Regardless of where you live, the winter season will affect your grass. How a lawn responds to winter depends on several factors: the grass type, the temperature, the amount of snowfall (if any), and the type of care the lawn has received, particularly in the months just preceding winter.
Lawn care in the northern regions pretty much comes to a standstill during the winter months. This is where cool-season grasses, like Kentucky bluegrass and fescue, have gone into winter dormancy. It isn’t dead though, so you shouldn’t ignore it completely.
Think of your grass as a perennial, which it is. It goes through a cycle of growth, dormancy, and re-growth. During winter dormancy, the grass is still growing (as long as the ground isn’t frozen) where you can’t see it – at the root level – and storing energy for a busy spring. In some cool-season areas, such as Virginia, the grass may even keep its green color.
Hopefully, you applied a late fall application of fertilizer, such as Scotts Fall Lawn Winterizer, which will help your lawn during this time.
And even though you aren’t actively caring for your grass right now, like you do in the summer, there are still a few simple things you can do to help maintain its vigor. Here are a few suggestions:
- Keep leaves and other debris on the lawn to a minimum. It can prevent much needed sunlight from getting to the grass.
- While the lawn is frozen or snow covered, keep traffic over it to a minimum.
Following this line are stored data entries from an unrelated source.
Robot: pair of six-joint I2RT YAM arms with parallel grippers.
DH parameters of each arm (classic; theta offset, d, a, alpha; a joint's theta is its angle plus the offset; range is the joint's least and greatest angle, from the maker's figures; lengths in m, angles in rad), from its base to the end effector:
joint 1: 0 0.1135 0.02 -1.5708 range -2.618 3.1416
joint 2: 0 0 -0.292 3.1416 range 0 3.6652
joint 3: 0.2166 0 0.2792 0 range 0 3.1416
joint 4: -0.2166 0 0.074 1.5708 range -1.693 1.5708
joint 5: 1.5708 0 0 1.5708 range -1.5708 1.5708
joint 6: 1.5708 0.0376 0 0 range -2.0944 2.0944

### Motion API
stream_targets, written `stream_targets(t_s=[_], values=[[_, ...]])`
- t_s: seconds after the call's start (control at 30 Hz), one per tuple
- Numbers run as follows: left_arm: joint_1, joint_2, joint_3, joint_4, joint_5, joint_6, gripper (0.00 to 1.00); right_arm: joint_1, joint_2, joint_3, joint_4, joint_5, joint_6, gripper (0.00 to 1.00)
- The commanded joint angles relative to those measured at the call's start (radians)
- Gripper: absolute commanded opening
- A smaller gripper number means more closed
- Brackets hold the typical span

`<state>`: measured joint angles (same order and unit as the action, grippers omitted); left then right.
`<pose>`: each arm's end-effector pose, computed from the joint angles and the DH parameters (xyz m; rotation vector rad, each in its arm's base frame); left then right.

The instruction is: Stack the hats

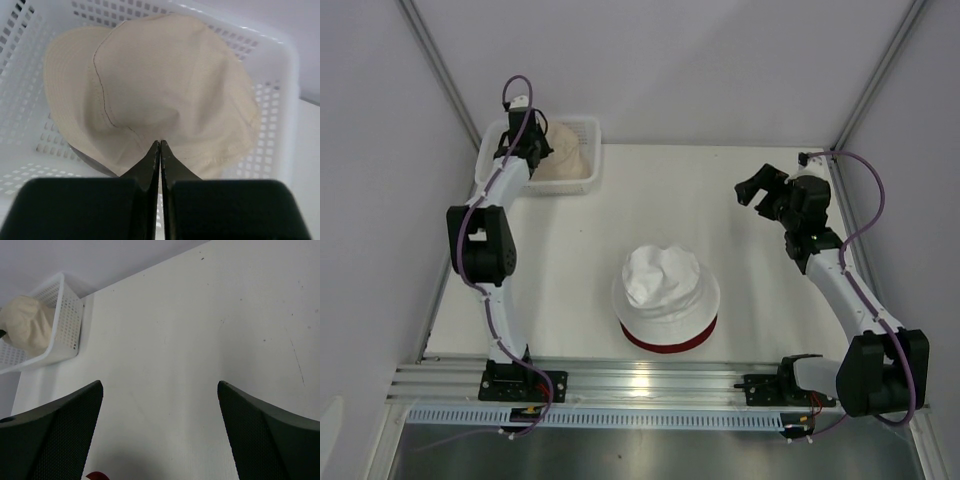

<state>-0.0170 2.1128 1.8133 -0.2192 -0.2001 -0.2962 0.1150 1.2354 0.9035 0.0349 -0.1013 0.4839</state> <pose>0.5452 -0.0018 0.2856 -0.4084 2.0377 0.0178 0.3053 0.0391 0.3245 0.2779 1.8770 0.5056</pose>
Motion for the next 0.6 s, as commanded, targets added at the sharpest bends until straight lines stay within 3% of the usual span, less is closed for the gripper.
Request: stream_targets(t_s=[0.0,0.27,0.37,0.4,0.43,0.47,0.5,0.57], values=[[0.009,-0.183,-0.038,0.083,0.115,0.026,0.01,-0.008,-0.037,0.023,0.043,0.011,-0.021,0.99],[0.003,-0.387,-0.164,0.132,0.251,0.005,0.01,-0.017,-0.066,0.014,0.060,-0.003,-0.015,0.99],[-0.014,-0.380,-0.151,0.104,0.148,0.025,0.01,-0.017,-0.065,0.011,0.060,-0.020,-0.016,0.99],[-0.014,-0.357,-0.131,0.051,0.122,0.026,0.15,-0.017,-0.065,0.008,0.060,-0.027,-0.015,0.99],[-0.011,-0.328,-0.053,0.019,0.081,0.029,0.46,-0.018,-0.063,0.006,0.060,-0.031,-0.013,0.99],[-0.009,-0.298,-0.027,-0.005,0.067,0.037,0.88,-0.018,-0.060,0.006,0.060,-0.034,-0.011,0.99],[-0.009,-0.243,-0.010,-0.043,0.053,0.037,0.99,-0.018,-0.059,0.005,0.060,-0.041,-0.011,0.99],[-0.003,-0.203,0.032,-0.055,0.045,0.022,1.00,-0.017,-0.053,0.008,0.059,-0.047,-0.011,0.99]])
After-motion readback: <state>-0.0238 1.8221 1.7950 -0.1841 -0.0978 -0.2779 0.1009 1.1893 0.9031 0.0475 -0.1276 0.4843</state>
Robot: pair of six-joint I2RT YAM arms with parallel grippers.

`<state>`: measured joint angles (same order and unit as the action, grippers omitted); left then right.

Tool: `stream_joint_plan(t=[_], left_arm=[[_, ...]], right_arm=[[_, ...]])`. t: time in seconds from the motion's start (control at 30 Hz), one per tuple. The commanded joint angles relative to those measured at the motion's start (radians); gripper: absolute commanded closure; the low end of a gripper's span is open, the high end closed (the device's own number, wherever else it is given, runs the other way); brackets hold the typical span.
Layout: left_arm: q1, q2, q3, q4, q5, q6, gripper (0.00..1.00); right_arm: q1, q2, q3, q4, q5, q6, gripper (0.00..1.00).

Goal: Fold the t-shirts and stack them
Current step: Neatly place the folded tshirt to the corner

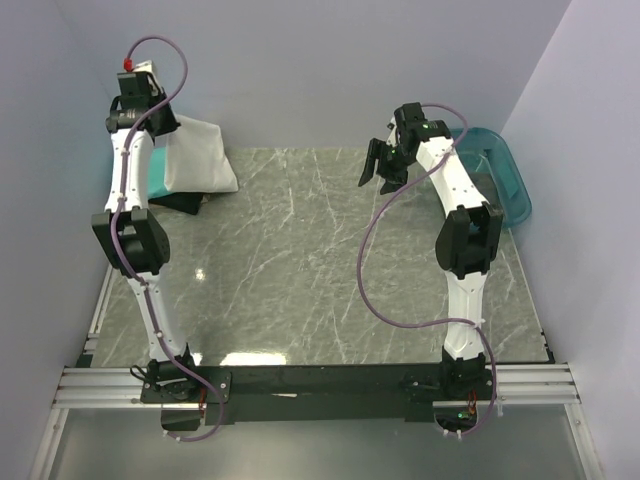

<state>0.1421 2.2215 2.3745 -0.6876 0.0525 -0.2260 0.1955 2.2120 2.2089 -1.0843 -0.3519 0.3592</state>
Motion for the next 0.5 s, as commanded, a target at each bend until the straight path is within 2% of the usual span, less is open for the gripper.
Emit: stream_joint_plan(t=[0.0, 0.47], left_arm=[[0.020, -0.043, 0.065, 0.111, 0.084, -0.041, 1.00], [0.120, -0.082, 0.066, 0.177, 0.227, -0.147, 1.00]], right_arm=[[-0.004, -0.006, 0.003, 0.017, 0.004, 0.017, 0.27], [-0.001, 0.006, 0.002, 0.012, -0.004, 0.027, 0.27]])
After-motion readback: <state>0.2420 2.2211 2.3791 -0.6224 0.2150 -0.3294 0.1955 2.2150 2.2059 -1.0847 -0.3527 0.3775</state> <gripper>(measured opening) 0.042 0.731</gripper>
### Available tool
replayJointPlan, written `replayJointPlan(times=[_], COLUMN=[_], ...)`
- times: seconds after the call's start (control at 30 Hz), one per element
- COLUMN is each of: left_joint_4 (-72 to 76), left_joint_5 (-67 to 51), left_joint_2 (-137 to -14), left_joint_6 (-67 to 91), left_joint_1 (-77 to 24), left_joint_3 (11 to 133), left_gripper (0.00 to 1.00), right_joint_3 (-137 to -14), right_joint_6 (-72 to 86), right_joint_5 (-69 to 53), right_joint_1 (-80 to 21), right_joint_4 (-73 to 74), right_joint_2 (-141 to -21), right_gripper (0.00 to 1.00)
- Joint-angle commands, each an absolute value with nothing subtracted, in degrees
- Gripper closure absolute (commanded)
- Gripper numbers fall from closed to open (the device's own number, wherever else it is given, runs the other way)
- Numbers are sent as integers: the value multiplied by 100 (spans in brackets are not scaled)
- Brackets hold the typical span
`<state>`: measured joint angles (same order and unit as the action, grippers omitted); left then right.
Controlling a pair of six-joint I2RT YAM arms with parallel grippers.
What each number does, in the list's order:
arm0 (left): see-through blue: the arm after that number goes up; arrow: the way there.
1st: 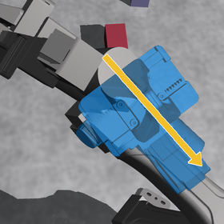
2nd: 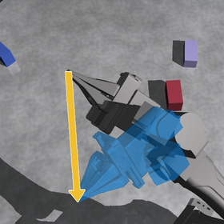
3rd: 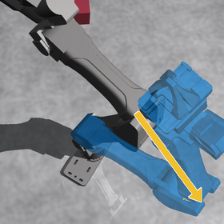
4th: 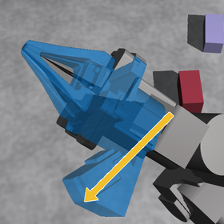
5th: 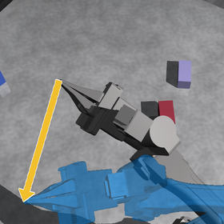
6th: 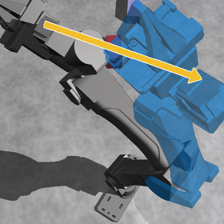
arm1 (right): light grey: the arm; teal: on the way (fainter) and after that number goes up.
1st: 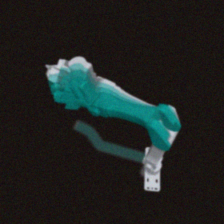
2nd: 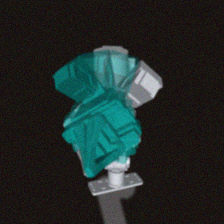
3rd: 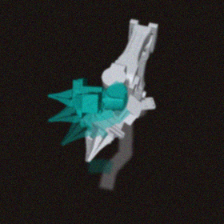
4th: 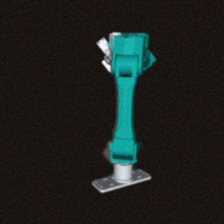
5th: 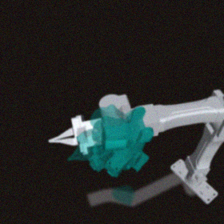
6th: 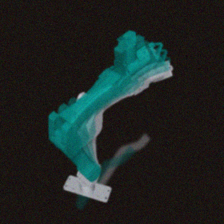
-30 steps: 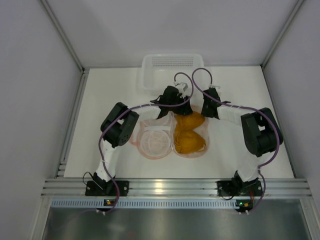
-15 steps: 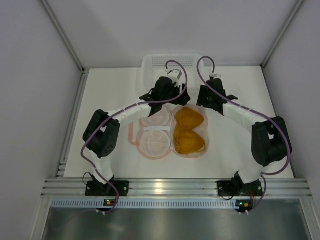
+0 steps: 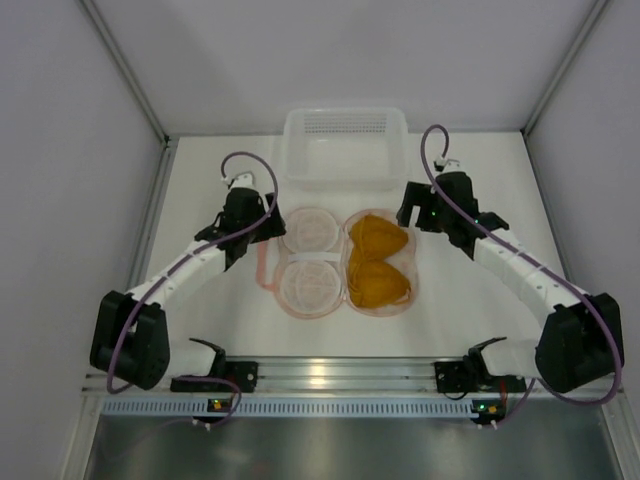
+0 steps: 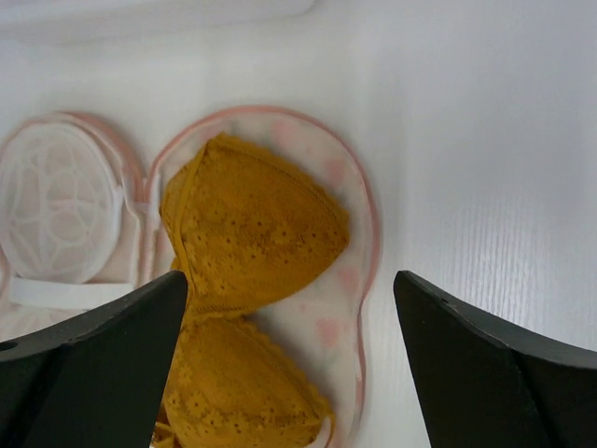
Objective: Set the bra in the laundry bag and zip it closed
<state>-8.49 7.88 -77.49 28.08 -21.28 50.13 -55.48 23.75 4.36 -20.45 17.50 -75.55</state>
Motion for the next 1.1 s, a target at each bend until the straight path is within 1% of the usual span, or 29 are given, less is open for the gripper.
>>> replayJointPlan(times=[0.0,0.07,0.13,0.27,0.37,0.4,0.53,0.73,0.83,0.93,1.03,1.07], left_joint_4=[-1415,-1520,-1529,-1302,-1117,-1081,-1055,-1055,-1151,-1222,-1536,-1625], left_joint_5=[1063,1064,976,607,685,799,932,597,834,800,1159,1456], left_joint_2=[-7077,-6892,-6680,-6583,-6819,-6899,-7416,-7734,-7910,-8103,-8541,-8656], left_joint_6=[3006,3041,3067,3024,3067,3067,2954,2585,2470,2347,2329,2320], left_joint_1=[-2101,-2022,-1794,-1433,-1415,-1415,-1415,-1441,-1468,-1503,-1626,-1730], left_joint_3=[4457,4133,3938,3683,3604,3604,3743,3972,4060,4201,4499,4578], left_gripper=[19,16,16,18,19,21,27,33,34,35,37,38], right_joint_3=[-5056,-4879,-4711,-4500,-4465,-4474,-4500,-4623,-4676,-4737,-4825,-4843], right_joint_6=[2425,2452,2513,2558,2584,2575,2619,2645,2698,2716,2707,2707], right_joint_5=[316,308,316,325,343,343,579,940,1028,1125,1248,1257], right_joint_1=[-2004,-2004,-2004,-2004,-1995,-2004,-2004,-2004,-2004,-2004,-1995,-1986], right_joint_4=[2030,2065,2135,2127,2162,2180,2285,2513,2584,2654,2768,2769], right_joint_2=[-7120,-6891,-6716,-6513,-6513,-6521,-6460,-6460,-6504,-6530,-6539,-6530], right_gripper=[6,4,2,1,1,1,1,1,0,1,1,1])
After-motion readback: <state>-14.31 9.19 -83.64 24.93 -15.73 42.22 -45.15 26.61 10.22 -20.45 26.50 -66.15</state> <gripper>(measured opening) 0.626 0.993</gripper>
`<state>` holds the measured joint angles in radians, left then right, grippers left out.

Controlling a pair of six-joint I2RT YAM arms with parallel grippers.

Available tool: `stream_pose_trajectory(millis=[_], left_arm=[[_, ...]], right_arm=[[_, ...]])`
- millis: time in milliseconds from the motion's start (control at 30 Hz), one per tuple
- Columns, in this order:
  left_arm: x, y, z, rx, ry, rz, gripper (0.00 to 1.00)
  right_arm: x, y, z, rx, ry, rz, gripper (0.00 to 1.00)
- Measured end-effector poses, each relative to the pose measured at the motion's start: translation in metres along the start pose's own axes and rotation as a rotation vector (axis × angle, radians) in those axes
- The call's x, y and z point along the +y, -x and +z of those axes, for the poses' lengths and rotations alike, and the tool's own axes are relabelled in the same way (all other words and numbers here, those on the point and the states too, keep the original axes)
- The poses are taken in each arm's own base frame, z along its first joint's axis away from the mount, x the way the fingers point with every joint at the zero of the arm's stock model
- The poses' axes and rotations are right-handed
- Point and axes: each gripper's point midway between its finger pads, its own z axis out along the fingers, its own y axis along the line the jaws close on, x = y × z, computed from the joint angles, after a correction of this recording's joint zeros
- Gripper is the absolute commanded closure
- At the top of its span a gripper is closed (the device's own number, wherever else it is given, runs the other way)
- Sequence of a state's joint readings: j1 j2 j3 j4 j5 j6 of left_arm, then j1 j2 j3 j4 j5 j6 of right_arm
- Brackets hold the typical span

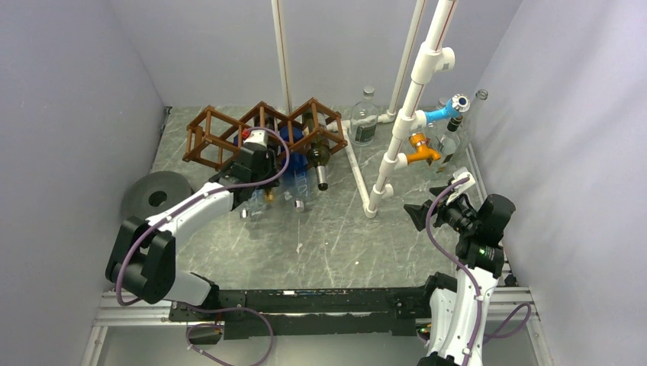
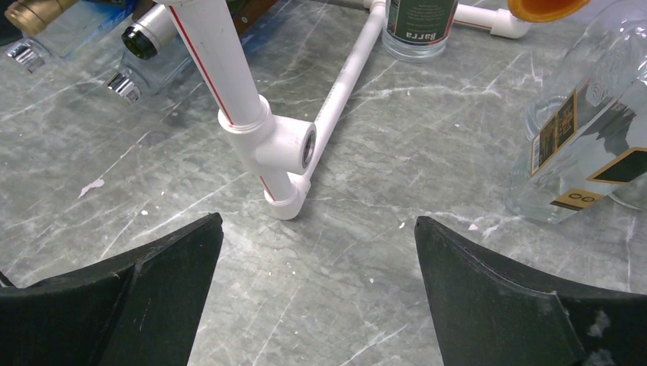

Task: Take the wine bottle off the wine rack
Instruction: Pick up the wine bottle from the wine rack.

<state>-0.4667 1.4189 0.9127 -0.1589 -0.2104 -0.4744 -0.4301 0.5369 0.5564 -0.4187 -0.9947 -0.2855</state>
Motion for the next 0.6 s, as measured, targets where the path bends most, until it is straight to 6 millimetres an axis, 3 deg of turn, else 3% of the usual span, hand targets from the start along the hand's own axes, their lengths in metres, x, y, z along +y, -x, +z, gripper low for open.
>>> stream_pose_trajectory(millis=[600], left_arm=[[0.007, -0.028, -0.051, 0.043, -0.072, 0.048, 1.00]], right_arm=[[0.000, 0.000, 0.000, 0.000, -0.001, -0.003, 0.00]])
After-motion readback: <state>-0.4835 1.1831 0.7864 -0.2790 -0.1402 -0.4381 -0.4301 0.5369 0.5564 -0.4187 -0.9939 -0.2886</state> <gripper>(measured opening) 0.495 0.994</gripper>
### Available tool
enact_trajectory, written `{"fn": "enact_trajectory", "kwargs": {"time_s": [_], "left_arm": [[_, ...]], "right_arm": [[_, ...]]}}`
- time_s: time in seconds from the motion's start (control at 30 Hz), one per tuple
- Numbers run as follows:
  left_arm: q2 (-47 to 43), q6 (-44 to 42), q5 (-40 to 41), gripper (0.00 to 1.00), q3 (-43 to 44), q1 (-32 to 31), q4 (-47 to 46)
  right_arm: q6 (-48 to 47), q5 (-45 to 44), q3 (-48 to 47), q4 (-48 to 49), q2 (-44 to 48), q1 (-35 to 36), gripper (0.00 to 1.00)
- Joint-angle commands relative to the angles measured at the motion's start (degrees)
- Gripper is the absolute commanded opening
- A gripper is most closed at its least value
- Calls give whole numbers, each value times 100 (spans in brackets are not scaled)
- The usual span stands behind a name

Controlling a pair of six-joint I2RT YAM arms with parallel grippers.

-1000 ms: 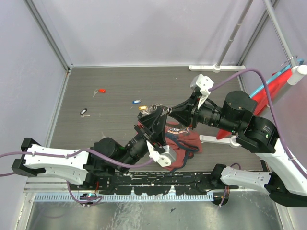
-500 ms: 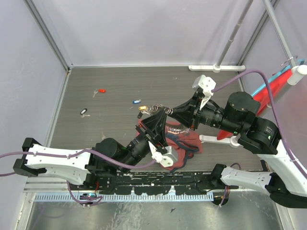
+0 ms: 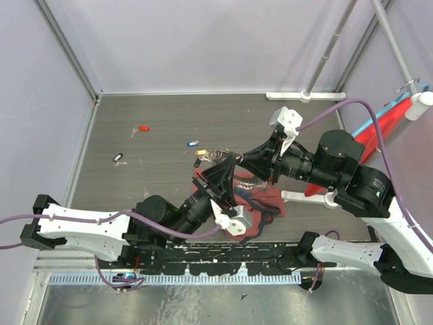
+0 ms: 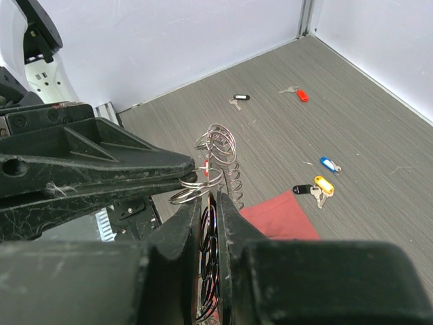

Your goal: Put the keys on the keyring

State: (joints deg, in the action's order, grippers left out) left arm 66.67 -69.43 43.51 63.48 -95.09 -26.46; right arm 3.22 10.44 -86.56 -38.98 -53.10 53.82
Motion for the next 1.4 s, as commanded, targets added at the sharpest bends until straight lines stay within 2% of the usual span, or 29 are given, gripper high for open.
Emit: {"fn": "enact_trajectory", "kwargs": {"time_s": [0.0, 0.17, 0.37, 0.67, 1.1, 1.37], "left_arm": [[90, 45, 141, 0, 146, -23, -289], [39, 341, 307, 0, 266, -19, -89], [-271, 1388, 292, 0, 528, -13, 739], [-561, 2328, 107, 0, 692, 70, 1362], [-723, 3385, -213, 0, 757, 473, 1901], [-798, 3740, -358, 0, 760, 696, 2083]], "right_arm": [[53, 44, -67, 391, 129, -3, 1], [3, -10, -18, 389, 181, -3, 1], [-91, -52, 111, 426, 254, -3, 3], [-115, 1, 174, 495, 290, -4, 5], [-211, 318, 288, 615, 348, -4, 24], [-276, 480, 374, 690, 389, -3, 24]]}}
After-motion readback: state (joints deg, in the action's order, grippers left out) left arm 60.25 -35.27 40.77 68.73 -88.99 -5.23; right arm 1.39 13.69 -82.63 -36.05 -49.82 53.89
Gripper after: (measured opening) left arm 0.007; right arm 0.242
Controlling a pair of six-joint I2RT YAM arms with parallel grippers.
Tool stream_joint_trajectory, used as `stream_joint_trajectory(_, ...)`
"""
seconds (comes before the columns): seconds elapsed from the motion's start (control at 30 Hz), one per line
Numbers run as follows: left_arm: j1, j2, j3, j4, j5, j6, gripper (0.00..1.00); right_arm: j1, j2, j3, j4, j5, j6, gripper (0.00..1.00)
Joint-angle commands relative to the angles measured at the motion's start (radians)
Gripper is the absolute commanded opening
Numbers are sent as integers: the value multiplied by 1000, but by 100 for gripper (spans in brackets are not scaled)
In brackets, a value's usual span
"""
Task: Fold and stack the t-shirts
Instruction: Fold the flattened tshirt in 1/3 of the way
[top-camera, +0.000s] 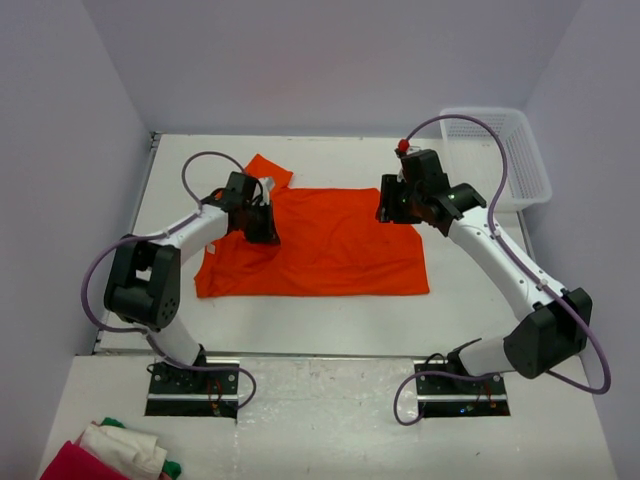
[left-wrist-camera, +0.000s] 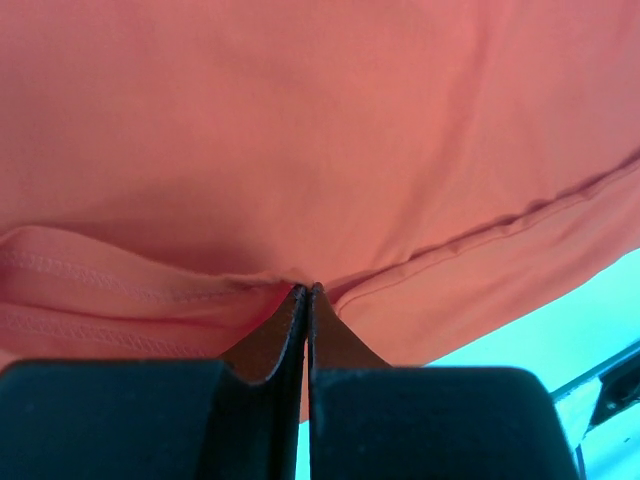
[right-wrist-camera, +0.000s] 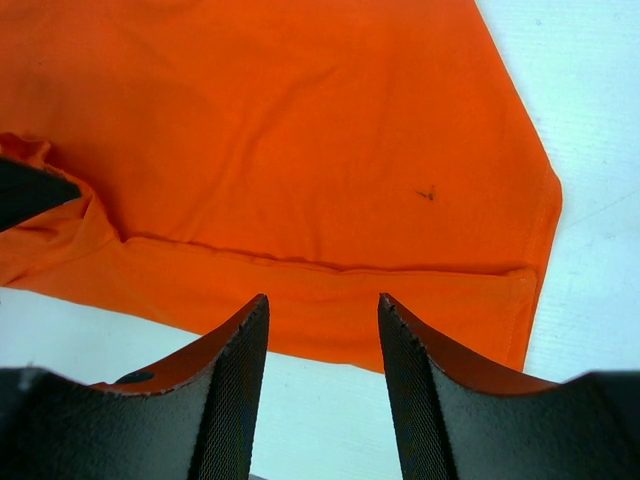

Frequent walking across a frozen lawn can wear it out.
- Avoid driving a car or any other heavy machinery on your lawn.
When winter is over and temperatures begin to rise, rake your lawn vigorously to rid it of debris and to help stimulate new growth in the existing grass. You may want to fill in bare spots that don’t naturally mend themselves, and continue with your annual lawn care program of regular feedings to your lawn.
The warm-season grasses of the southern regions usually go dormant in winter as well, turning yellow or brown and remaining so until temperatures warm up in spring. This is especially true of zoysiagrass and Bermudagrass, which turn brown as soon as the temperatures drop.
This dormancy can occur in even the warmest areas, but typically it doesn’t because temperatures are rarely cold enough to cause such a distinct color change. For example, St. Augustinegrass grows in the warmest areas of the south, such as Texas and Florida, where there isn’t much of a chance that cold temperatures or frost will affect its growth. In fact, owners of St. Augustinegrass lawns may still need to mow during the winter months.
But other warm-season grasses can be an eyesore when they are dormant, particularly when surrounded by lush plantings that are still growing in the landscape. To keep a warm-season lawn green over the winter, many homeowners overseed it with an annual cool-season grass, such as ryegrass.
This hides the dormant warm-season grass and provides a fresh, green, temporary lawn for the winter. As the weather warms in spring, the permanent lawn will replace the temporary lawn of ryegrass. Overseeding is typically done in October or November. If you start too early, the warm-season grass will still be active and will crowd out the cool-season grass. If you start too late, cold weather may inhibit seed germination.
The following spring, encourage the regrowth of the warm-season grass by closely mowing the cool-season cover. Then fertilize at the recommended rate for the type of warm-season grass you have.
When spring arrives, continue with your annual lawn care program of regular feedings to your lawn, and repair bare spots that don’t naturally mend themselves.